> _PROMPT_: Your task is to repeat the entries underneath exactly, minus the pictures.

START RAW DATA

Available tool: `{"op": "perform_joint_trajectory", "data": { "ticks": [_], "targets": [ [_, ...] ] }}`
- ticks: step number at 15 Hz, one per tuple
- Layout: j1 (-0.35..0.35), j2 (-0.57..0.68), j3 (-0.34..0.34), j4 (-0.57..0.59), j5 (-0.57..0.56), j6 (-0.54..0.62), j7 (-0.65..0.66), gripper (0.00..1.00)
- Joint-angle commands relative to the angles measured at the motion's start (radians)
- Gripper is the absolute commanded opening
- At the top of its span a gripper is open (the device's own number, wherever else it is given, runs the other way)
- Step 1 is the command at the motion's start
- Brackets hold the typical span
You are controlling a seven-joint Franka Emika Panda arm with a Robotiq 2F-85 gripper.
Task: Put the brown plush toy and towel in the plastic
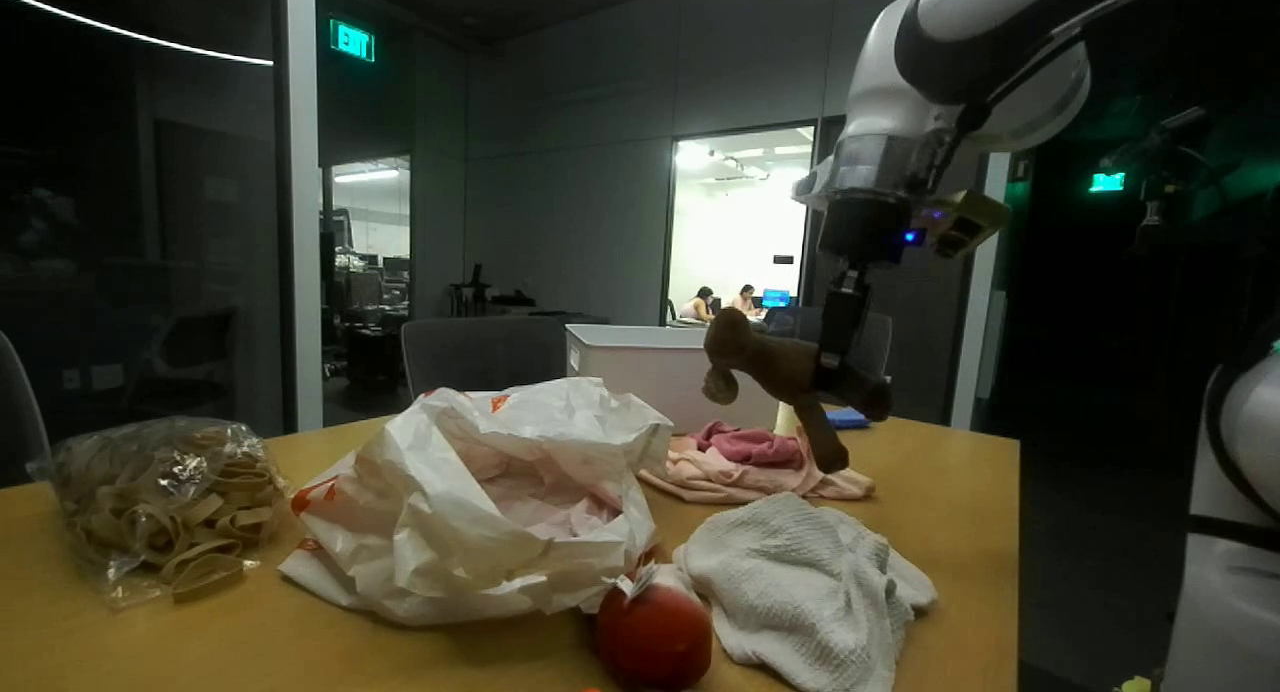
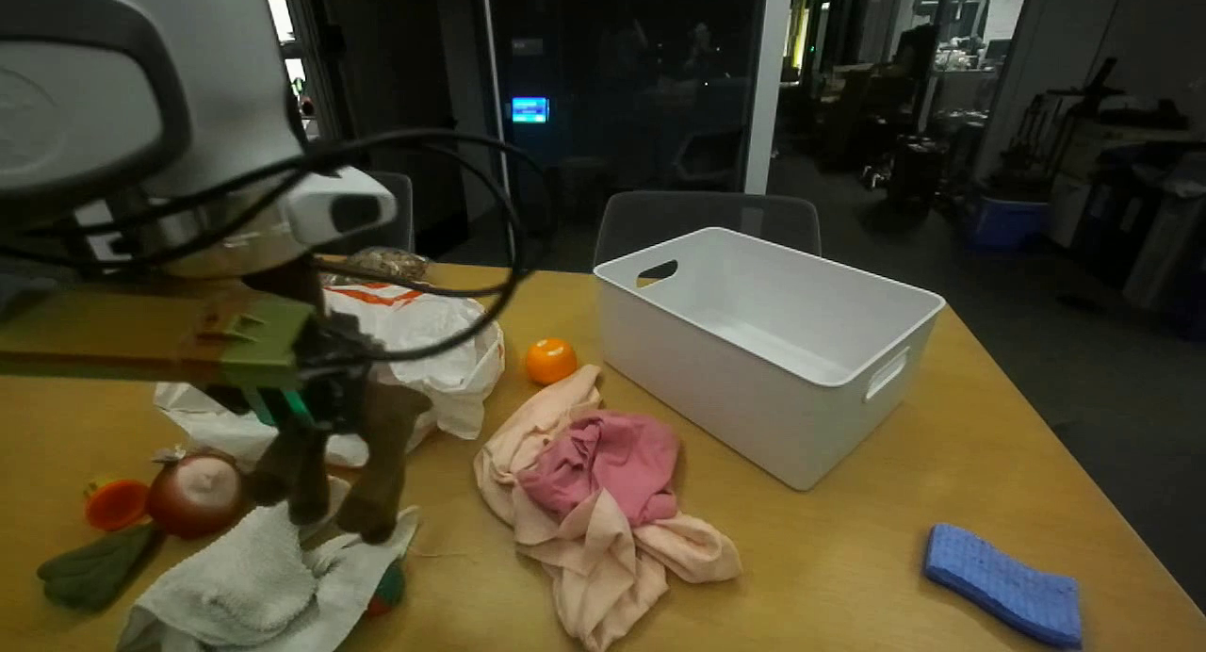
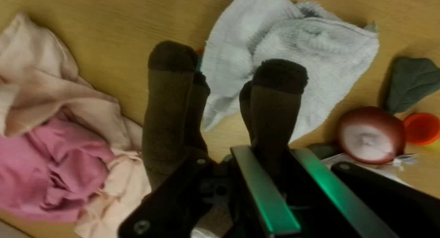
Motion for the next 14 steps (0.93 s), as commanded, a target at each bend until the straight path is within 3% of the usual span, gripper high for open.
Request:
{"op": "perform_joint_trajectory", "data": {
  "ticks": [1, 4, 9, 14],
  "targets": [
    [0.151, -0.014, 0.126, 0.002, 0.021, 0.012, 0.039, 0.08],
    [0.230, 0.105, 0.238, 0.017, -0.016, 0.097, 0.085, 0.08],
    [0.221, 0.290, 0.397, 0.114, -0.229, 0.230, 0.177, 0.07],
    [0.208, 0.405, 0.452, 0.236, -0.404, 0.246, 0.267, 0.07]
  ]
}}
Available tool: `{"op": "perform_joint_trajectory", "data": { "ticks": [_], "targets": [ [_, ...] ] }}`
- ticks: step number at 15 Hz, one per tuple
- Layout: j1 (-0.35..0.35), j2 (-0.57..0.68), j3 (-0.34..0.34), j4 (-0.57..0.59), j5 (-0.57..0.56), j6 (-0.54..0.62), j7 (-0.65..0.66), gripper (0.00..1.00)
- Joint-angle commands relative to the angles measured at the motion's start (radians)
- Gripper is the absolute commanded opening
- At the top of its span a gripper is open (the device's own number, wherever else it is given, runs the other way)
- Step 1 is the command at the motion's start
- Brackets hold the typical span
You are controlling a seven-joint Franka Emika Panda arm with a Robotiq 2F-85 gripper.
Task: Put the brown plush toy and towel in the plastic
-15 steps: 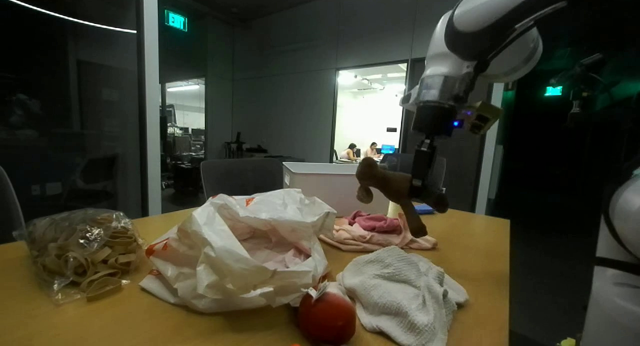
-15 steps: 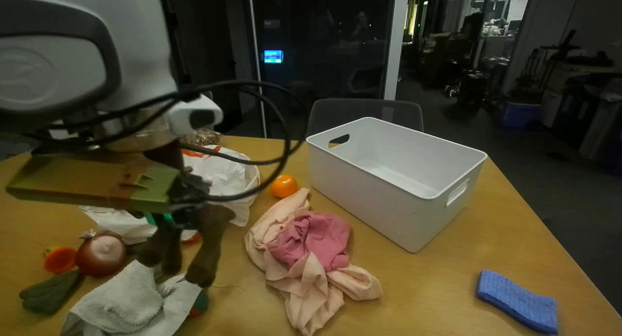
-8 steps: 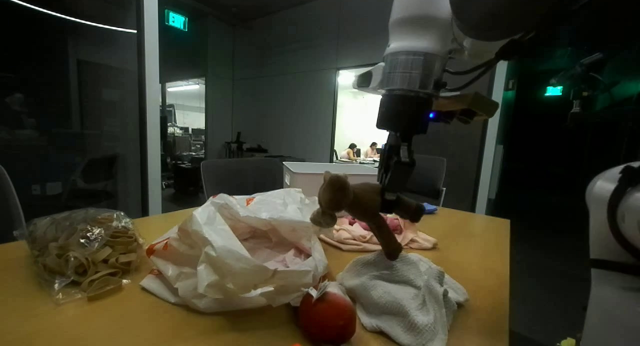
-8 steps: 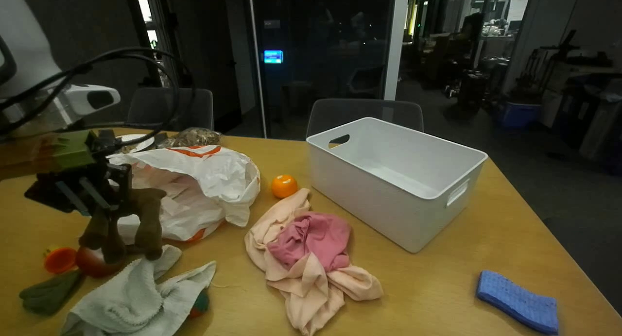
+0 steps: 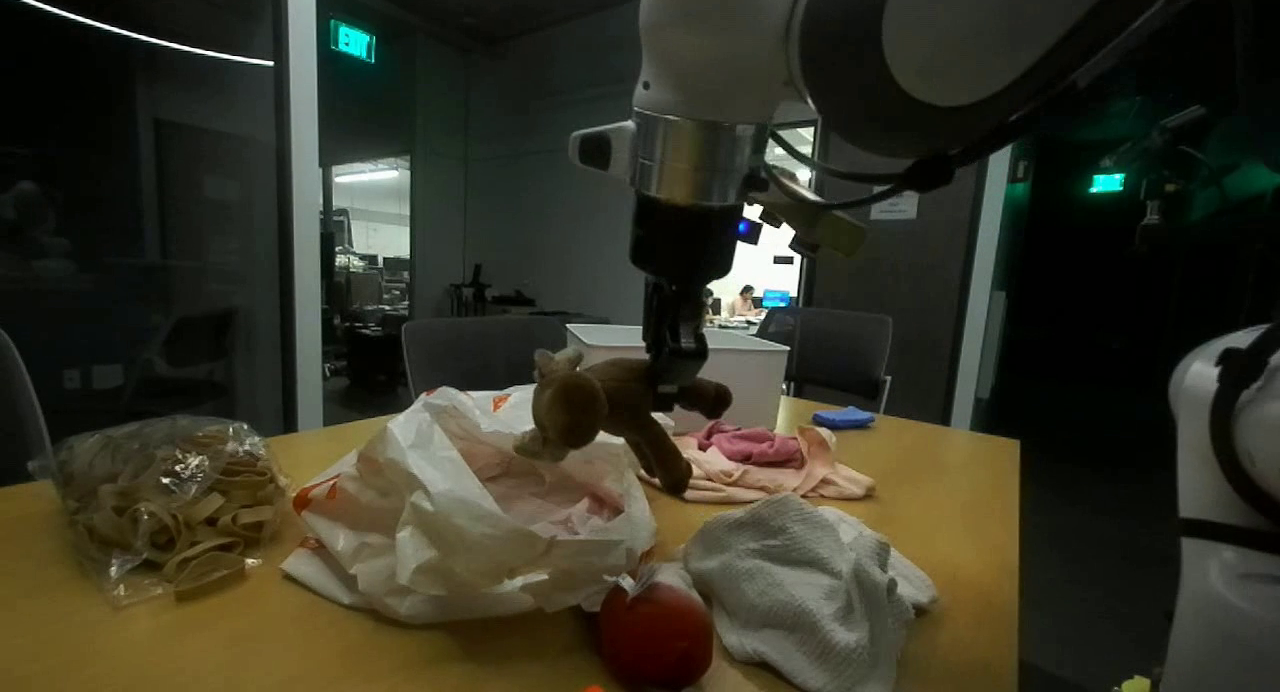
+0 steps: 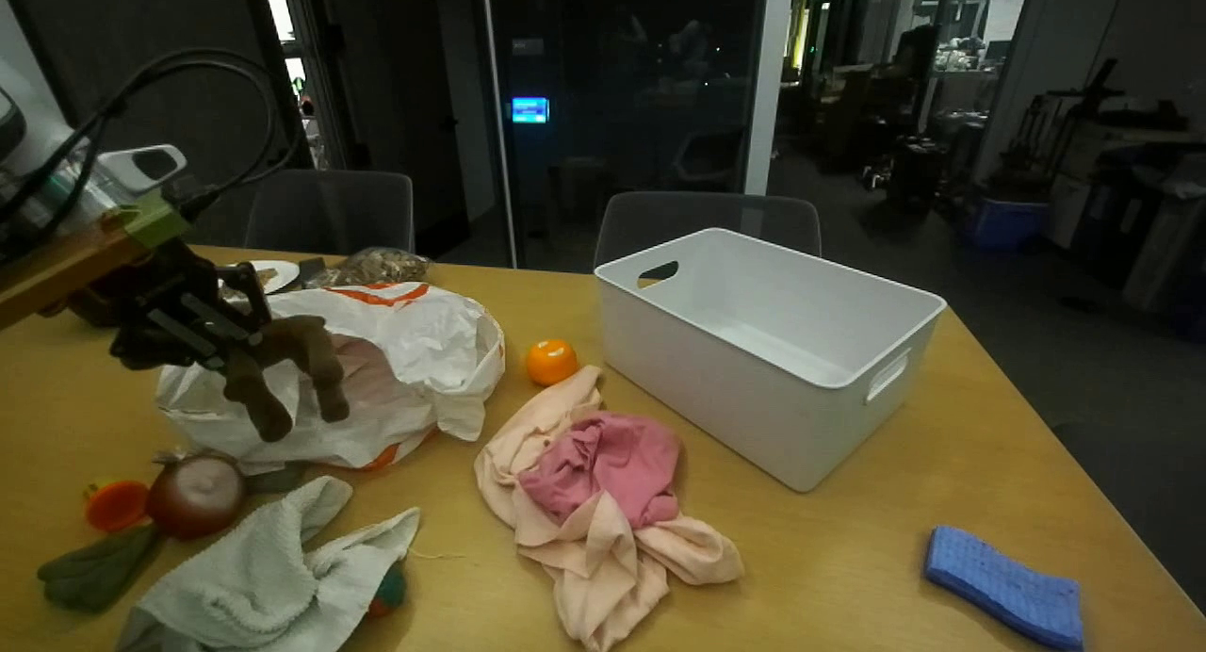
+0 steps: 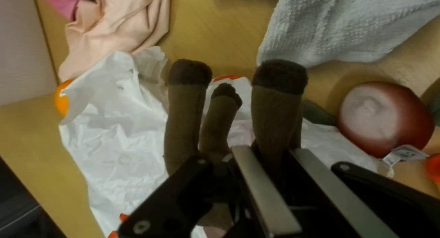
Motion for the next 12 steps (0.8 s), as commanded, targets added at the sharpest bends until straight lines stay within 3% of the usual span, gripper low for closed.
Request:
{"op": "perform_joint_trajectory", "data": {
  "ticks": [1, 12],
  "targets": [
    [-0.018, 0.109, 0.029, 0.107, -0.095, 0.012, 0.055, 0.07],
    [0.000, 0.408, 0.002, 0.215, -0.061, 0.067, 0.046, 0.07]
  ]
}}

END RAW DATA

> _RESPONSE TO THE EXERCISE_:
Available tool: `{"op": "perform_joint_trajectory", "data": { "ticks": [_], "targets": [ [_, ...] ] }}`
- ticks: step number at 15 Hz, one per tuple
- Layout: j1 (-0.35..0.35), j2 (-0.57..0.68), j3 (-0.34..0.34), j4 (-0.57..0.59), j5 (-0.57..0.56), j6 (-0.54..0.62), j7 (-0.65..0.66), gripper (0.00..1.00)
- Joint-angle commands relative to the angles measured at the motion's start (radians)
- Gripper is the absolute commanded opening
- At the top of its span a gripper is open (the device's own number, wherever else it is given, runs the other way)
- Step 1 is the command at the motion's start
- Brackets hold the typical span
You are controlling a seven-joint Franka Emika Panda arm with a Robotiq 2F-85 gripper.
Task: Put the brown plush toy and towel in the plastic
Motion for the next 14 steps (0.93 s), as commanded, a target at each bend until the straight path is within 3% of the usual span, gripper high for open.
Request:
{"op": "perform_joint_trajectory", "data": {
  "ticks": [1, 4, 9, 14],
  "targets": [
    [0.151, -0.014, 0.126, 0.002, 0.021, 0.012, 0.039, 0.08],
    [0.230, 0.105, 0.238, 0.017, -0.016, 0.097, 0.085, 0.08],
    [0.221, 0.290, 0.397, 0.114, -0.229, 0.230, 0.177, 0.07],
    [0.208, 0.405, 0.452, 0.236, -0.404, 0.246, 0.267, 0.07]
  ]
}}
Available tool: `{"op": "perform_joint_trajectory", "data": { "ticks": [_], "targets": [ [_, ...] ] }}`
- ticks: step number at 15 Hz, one per tuple
- Layout: j1 (-0.35..0.35), j2 (-0.57..0.68), j3 (-0.34..0.34), j4 (-0.57..0.59), j5 (-0.57..0.56), j6 (-0.54..0.62), j7 (-0.65..0.66), gripper (0.00..1.00)
- Joint-angle commands relative to the angles measured at the motion's start (radians)
- Gripper is the absolute commanded opening
- At the top of its span a gripper is open (the device's own number, wherever else it is given, runs the other way)
- Step 1 is the command at the motion's start
- Brackets hold the typical span
You are controlling a seven-joint Franka Emika Panda arm with a Robotiq 2F-85 gripper.
Task: Put the brown plush toy and towel in the plastic
-15 steps: 
-15 steps: 
-8 steps: 
-8 steps: 
+0 steps: 
+0 steps: 
+0 steps: 
Motion for the next 12 steps (0.8 s), as commanded, targets added at the sharpest bends until straight lines stay within 3% of the usual span, gripper low for closed.
Request:
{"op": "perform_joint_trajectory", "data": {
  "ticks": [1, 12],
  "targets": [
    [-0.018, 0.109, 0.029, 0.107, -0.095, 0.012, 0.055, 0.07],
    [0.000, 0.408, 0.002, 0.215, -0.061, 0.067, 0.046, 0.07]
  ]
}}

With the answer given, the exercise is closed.